Oleh: Madina Nusrat Rumah satu-satunya telah dijual Akhdiat Suryawan (48) untuk membiayai pengobatan anaknya, Faizal Darmawan (14), yang menderita tumor otak. Penghasilan Akhdiat sebagai guru olahraga di SD Negeri 02 Pondok Kopi, Jakarta Timur, tetap tak cukup membiayai pengobatan anaknya yang begitu besar. Inilah ironi yang dihadapi Akhdiat. Sebagai guru, dia memiliki penghasilan yang memadai, hampir Rp 8 juta per bulan. Namun, dia tetap tak berdaya saat dihadapkan pada biaya pengobatan anaknya yang sangat besar. Biaya yang harus disediakan untuk biaya berobat mencapai Rp 120 juta.
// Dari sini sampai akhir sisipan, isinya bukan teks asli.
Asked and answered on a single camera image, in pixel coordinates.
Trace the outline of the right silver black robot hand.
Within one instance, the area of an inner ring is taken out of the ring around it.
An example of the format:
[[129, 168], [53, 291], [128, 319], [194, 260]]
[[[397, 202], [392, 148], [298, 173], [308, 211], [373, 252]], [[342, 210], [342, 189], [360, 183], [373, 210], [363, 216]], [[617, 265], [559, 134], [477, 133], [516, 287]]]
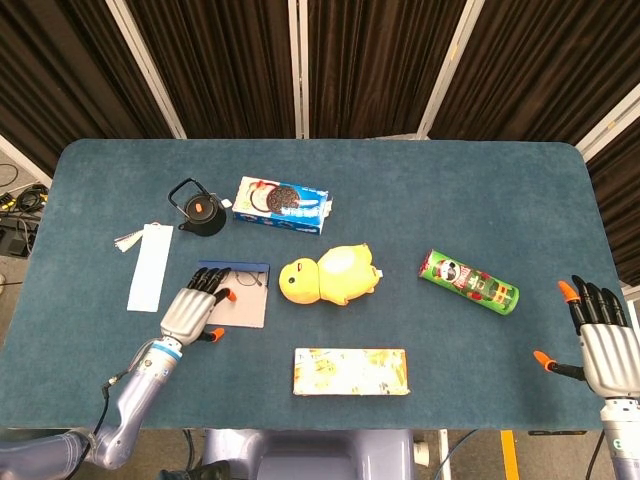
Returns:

Sebagai pegawai negeri sipil, Akhdiat memang memperoleh Asuransi Kesehatan (Askes) dan Jaminan Pelayanan Kesehatan (JPK). Namun, besaran biaya pengobatan yang ditanggung kedua jenis jaminan kesehatan itu pun ada batasnya. Dari total biaya pengobatan untuk Faizal lebih dari Rp 120 juta, hanya sekitar Rp 70 juta yang ditanggung dua jaminan kesehatan itu. Sisanya ditanggung sendiri oleh Akhdiat. Ayah lima anak ini pernah mencoba mencari keringanan biaya pengobatan melalui Kartu Jakarta Sehat (KJS), tetapi ditolak saat mengurus KJS di tingkat kecamatan karena penghasilannya sebagai guru dianggap cukup memadai. Sekarang, Akhdiat harus segera menyiapkan dana lagi tak kurang dari Rp 120 juta untuk terapi lanjutan bagi anaknya. Namun, dia mengaku sudah tak punya dana lagi karena tabungannya terkuras untuk biaya operasi dan terapi Faizal pada Agustus lalu.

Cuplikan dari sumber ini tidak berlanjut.